◆ WHAT IS REQUIRED
Copy the full listing exactly, word for word.

══════

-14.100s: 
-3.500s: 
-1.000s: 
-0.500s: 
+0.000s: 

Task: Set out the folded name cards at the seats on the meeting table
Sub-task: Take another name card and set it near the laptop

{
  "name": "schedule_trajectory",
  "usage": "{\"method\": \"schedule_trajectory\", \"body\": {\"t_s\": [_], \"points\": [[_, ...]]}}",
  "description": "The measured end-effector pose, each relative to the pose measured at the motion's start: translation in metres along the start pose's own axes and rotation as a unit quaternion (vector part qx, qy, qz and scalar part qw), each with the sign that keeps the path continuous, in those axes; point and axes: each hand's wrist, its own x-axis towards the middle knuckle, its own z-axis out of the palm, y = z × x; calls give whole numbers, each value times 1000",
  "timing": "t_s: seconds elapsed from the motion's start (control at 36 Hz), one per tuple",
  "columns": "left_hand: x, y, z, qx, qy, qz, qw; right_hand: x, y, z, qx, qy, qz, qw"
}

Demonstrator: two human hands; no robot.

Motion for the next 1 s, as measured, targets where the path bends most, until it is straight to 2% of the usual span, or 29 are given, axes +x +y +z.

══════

◆ SOLUTION BELOW
-14.100s: 
-3.500s: 
-1.000s: 
-0.500s: 
+0.000s: 

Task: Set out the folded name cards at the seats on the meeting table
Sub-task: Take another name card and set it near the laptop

{
  "name": "schedule_trajectory",
  "usage": "{\"method\": \"schedule_trajectory\", \"body\": {\"t_s\": [_], \"points\": [[_, ...]]}}",
  "description": "The measured end-effector pose, each relative to the pose measured at the motion's start: translation in metres along the start pose's own axes and rotation as a unit quaternion (vector part qx, qy, qz and scalar part qw), each with the sign that keeps the path continuous, in those axes; point and axes: each hand's wrist, its own x-axis towards the middle knuckle, its own z-axis out of the palm, y = z × x; calls give whole numbers, each value times 1000",
  "timing": "t_s: seconds elapsed from the motion's start (control at 36 Hz), one per tuple",
  "columns": "left_hand: x, y, z, qx, qy, qz, qw; right_hand: x, y, z, qx, qy, qz, qw"
}

Demonstrator: two human hands; no robot.

Motion for the next 1 s, as measured, targets where the path bends most, until it is straight to 2% of the usual span, or 29 are given, axes +x +y +z.

No additional output will be generated.